BT now has to block access to Newzbin2, a Sweden-based file-sharing service, to all users residing in the United Kingdom, because the court held the broadband provider responsible for facilitating copyright infringement. However, the exact measures will be established when the parties go back to court in a few months.
The movie studios, though, decided not to wait for a few months and have already come with another proposal – BT should employ the blocking technology called Cleanfeed, which was used to filter adult content. It is unclear how “healthy” the suggested methods are to Internet service providers, but a number of anonymous members of Newzbin2 have already promised to bring down any filters that the ISP or anyone else would use against them.

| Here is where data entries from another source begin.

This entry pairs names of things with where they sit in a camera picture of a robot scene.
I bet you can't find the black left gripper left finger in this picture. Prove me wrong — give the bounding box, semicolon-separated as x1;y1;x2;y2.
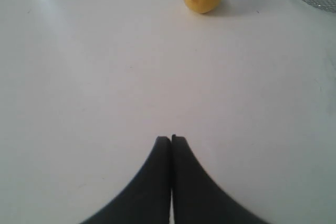
83;136;171;224

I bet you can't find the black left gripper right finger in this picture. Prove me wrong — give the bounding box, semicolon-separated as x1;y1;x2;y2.
171;135;265;223

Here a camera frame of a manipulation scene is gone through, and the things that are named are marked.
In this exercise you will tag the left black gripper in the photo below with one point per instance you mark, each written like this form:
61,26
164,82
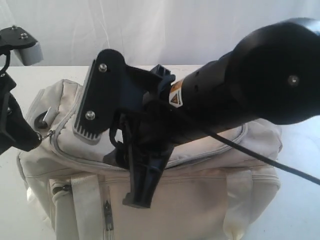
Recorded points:
14,129

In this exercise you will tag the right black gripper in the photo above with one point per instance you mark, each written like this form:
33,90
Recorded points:
140,141

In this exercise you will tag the beige duffel bag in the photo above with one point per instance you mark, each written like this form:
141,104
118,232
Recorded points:
208,191

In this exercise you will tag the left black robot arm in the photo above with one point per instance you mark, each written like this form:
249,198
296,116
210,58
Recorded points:
14,129

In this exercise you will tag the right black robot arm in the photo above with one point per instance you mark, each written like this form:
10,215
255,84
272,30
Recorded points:
272,74

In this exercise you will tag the white backdrop curtain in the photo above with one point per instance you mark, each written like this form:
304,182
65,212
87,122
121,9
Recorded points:
146,32

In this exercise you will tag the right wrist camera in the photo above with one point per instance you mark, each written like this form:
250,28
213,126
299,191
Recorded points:
101,96

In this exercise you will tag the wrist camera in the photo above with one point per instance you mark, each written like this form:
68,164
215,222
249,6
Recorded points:
101,96
22,43

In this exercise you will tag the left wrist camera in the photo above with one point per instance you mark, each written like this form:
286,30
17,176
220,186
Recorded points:
22,43

At the same time, the Internet service provider won’t be able to comply as easily as one may think, because the efficiency of website blocking is rather controversial, which may lead to conflict of interests. However, the High Court pointed out that website filtering worked great in Italy. In that European country a similar case over The Pirate Bay site was dealt with in the same way. However, many bloggers reported that it wasn’t the case and the site traffic had actually increased rather than dropped due to the media coverage of the issue.
The court ruled that circumvention of filtering technology needs extra expertise beyond what users currently possess. That’s why Newzbin2’s anonymous operators readily offered their users assistance in helping them to circumvent any filters to their service.
If you don’t remember, last year Newzbin2’s older version, Newzbin1, was shut down because of facilitating copyright infringement, having about 700.000 members paying 30p weekly to be able to download from the site. Now it seems that the recent court ruling will be just the beginning of a long-lasting conflict between Internet service providers and unsuitable legislation making things worse.